Government Accounts Are Not Neutral Megaphones
The deeper problem is not milk. It is the misuse of government communication channels to launder ideology as normalcy.
Since the White House reasserted aggressive control over federal agency messaging, official social-media accounts have increasingly adopted aesthetics and narratives that mirror far-right cultural politics: nostalgic imagery, “heritage” language, AI-generated pastoral scenes, and repeated invocations of “protecting the homeland.”
Scholars of extremism have noted that these tropes are not accidental— they are among the most common visual and linguistic signals used in contemporary white-nationalist propaganda precisely because they sound benign to outsiders.

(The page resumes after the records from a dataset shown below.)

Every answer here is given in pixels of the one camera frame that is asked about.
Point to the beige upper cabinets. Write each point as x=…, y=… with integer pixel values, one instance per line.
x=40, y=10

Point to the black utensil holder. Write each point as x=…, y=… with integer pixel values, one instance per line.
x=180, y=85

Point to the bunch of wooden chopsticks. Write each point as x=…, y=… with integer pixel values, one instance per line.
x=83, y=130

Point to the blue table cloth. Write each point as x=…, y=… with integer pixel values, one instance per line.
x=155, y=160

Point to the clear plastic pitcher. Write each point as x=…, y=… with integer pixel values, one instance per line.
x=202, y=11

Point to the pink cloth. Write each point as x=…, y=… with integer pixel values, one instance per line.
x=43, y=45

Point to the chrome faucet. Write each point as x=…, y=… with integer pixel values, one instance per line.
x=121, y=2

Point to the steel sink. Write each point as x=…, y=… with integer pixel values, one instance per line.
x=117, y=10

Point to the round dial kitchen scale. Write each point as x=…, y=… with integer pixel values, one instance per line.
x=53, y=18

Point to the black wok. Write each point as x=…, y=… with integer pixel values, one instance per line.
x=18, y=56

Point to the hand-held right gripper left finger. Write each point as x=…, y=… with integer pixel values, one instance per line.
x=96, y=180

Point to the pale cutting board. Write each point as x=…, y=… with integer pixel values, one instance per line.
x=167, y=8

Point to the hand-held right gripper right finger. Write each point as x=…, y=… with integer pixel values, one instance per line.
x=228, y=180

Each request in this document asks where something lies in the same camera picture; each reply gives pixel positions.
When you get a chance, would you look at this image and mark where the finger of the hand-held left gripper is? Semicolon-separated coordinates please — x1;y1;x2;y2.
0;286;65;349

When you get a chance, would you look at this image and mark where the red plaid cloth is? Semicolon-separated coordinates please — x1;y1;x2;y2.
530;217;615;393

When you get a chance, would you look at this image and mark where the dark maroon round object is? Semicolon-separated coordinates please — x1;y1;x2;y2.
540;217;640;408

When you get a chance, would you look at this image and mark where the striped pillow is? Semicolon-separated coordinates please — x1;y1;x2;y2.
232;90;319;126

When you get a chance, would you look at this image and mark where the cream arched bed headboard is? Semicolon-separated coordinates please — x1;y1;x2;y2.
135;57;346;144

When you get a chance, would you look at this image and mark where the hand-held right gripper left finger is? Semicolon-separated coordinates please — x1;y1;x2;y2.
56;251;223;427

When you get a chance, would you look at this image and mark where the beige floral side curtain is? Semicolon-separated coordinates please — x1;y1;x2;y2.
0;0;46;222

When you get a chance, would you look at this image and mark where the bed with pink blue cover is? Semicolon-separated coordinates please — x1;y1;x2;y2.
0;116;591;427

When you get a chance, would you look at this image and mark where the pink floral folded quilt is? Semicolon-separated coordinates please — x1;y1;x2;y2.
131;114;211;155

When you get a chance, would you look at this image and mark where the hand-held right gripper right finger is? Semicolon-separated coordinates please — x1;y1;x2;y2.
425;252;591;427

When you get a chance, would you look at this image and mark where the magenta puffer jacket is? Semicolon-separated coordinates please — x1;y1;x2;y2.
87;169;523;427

Sometimes the overlap is subtle. Sometimes it is not.
The repeated borrowing of imagery that echoes 1930s and 1940s European propaganda — idealized bodies, rural purity, ethnically homogenous crowds — has been extensively cataloged by researchers tracking online radicalization.
When those aesthetics appear on official government accounts, the effect is profoundly different from when they appear on a fringe message board. The state confers legitimacy. It normalizes the signal.
This is how ideology spreads without ever being argued.
The Point Isn’t Milk — It’s Power
No one is being forced to drink a glass of whole milk. That’s not the claim. The claim is far more serious.
When the federal government resurrects a discredited industry campaign, ignores well-established health and demographic realities, and deploys culturally loaded symbols that align neatly with exclusionary politics, it is not communicating nutrition advice. It is asserting a vision of who “real Americans” are supposed to be — and doing so through the machinery of the state.
History tells us where that road leads.
Authoritarian movements rarely begin with explicit declarations of racial supremacy. They begin with myth-making, with nostalgia, with the quiet insistence that the nation has a single “normal” culture and that everyone else is a deviation. Food. Flags. Farms. Milk. These are not trivial choices; they are among the oldest tools of nationalist storytelling.
The danger is not that a government agency posted a bad graphic. The danger is that public institutions are being repurposed to rehearse a narrower, whiter version of America—one post at a time.
And once the state decides who belongs culturally, deciding who belongs politically—or at all—becomes much easier.